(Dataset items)
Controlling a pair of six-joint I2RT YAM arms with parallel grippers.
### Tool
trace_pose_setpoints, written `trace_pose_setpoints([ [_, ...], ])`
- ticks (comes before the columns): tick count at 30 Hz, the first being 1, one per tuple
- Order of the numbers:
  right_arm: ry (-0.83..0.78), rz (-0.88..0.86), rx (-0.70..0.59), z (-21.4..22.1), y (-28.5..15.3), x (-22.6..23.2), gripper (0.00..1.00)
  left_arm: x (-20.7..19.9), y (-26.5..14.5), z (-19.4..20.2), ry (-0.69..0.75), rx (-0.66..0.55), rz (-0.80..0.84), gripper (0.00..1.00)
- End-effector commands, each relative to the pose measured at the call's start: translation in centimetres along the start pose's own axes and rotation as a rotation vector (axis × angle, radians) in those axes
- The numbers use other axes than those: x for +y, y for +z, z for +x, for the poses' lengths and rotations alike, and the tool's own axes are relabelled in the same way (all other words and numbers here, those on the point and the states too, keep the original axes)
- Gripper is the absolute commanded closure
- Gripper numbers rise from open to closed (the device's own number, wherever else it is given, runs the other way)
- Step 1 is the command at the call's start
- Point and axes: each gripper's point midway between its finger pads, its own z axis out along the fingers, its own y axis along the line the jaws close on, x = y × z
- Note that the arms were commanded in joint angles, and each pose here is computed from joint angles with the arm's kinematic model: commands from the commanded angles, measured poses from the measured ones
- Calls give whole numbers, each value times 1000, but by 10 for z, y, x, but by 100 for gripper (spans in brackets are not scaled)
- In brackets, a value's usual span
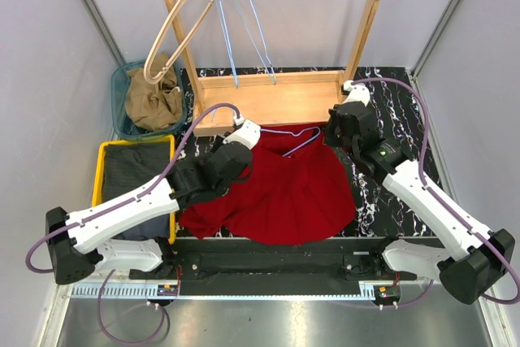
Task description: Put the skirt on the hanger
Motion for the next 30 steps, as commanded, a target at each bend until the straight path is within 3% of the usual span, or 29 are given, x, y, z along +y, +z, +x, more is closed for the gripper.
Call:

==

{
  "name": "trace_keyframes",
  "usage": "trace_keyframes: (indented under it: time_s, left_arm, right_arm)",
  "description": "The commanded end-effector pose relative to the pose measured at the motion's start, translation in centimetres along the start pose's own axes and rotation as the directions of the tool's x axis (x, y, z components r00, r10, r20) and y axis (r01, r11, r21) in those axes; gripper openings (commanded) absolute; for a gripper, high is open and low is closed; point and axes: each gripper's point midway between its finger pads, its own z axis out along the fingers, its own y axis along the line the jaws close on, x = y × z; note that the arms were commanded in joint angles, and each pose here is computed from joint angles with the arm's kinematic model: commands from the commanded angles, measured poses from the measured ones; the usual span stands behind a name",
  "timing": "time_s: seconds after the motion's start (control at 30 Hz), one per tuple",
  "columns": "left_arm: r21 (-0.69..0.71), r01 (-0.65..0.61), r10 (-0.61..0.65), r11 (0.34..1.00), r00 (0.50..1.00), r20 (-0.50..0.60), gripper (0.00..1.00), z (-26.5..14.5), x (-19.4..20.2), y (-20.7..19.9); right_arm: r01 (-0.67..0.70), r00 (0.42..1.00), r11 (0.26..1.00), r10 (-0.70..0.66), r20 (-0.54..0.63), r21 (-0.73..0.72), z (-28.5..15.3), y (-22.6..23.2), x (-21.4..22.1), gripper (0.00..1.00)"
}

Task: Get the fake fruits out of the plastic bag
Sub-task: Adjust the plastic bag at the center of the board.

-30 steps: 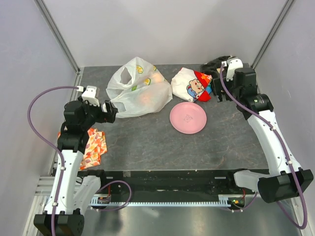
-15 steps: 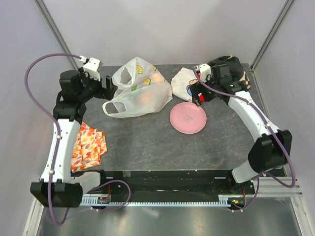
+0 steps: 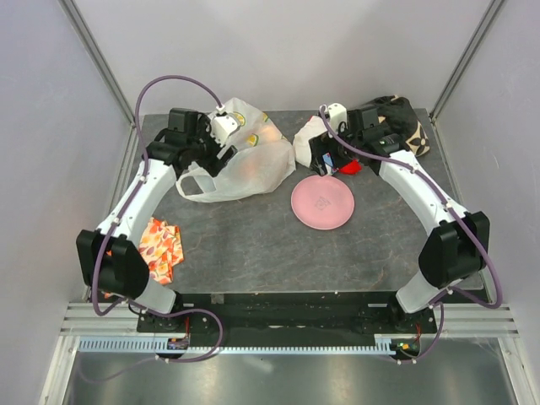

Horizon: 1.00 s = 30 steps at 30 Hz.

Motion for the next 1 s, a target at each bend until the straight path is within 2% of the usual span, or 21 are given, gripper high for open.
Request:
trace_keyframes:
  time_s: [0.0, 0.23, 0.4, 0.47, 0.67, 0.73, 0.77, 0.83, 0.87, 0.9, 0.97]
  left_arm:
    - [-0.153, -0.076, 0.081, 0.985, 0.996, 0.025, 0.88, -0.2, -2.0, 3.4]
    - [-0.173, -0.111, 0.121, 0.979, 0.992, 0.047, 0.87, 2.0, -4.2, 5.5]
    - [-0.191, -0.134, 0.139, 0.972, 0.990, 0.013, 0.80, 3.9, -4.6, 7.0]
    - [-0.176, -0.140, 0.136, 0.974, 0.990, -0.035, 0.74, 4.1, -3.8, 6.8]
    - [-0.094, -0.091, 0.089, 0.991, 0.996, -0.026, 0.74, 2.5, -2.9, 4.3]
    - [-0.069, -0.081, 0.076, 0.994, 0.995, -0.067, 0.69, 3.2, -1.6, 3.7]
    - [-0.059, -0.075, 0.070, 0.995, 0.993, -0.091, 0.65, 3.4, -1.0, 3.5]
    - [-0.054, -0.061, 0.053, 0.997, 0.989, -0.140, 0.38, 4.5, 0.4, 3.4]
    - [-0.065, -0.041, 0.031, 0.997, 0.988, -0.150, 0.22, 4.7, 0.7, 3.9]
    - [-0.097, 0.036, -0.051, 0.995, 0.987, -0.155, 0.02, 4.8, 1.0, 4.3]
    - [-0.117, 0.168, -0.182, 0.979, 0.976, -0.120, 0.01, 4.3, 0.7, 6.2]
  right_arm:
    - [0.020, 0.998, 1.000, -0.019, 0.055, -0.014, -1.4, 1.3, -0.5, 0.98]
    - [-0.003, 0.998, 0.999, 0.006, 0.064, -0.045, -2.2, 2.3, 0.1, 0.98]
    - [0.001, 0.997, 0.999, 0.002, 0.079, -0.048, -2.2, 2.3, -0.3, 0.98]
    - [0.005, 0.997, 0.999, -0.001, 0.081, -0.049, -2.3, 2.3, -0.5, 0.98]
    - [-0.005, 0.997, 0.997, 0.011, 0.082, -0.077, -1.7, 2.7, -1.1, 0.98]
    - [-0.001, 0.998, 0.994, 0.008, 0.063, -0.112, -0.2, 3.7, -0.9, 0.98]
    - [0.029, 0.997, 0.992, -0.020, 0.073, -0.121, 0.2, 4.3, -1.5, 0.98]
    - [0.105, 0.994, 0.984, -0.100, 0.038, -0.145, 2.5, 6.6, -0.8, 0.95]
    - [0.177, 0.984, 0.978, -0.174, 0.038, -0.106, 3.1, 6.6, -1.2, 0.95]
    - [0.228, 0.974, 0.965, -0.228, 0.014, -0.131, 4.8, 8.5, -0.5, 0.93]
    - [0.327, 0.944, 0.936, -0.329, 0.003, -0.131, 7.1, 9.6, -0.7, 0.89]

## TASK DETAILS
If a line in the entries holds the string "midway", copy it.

## SOLUTION TO THE EXERCISE
- Point and axes: each gripper's point midway between its finger pads, its own z axis out along the fingers, its own y axis along the line the jaws close on, x = y × z
  "description": "The commanded end-effector pose relative to the pose measured at the motion's start, translation in centimetres along the start pose's own axes and rotation as the directions of the tool's x axis (x, y, z components r00, r10, r20) and y axis (r01, r11, r21) in those axes; gripper openings (commanded) absolute; for a gripper, high is open and low is closed; point and axes: each gripper's point midway between its finger pads, its own z axis out along the fingers, its own y axis along the line the jaws close on, x = y × z; note that the arms were commanded in joint angles, and each pose here is computed from joint angles with the arm's kinematic model: commands from the commanded angles, measured poses from the measured ones; the usual span stands behind a name",

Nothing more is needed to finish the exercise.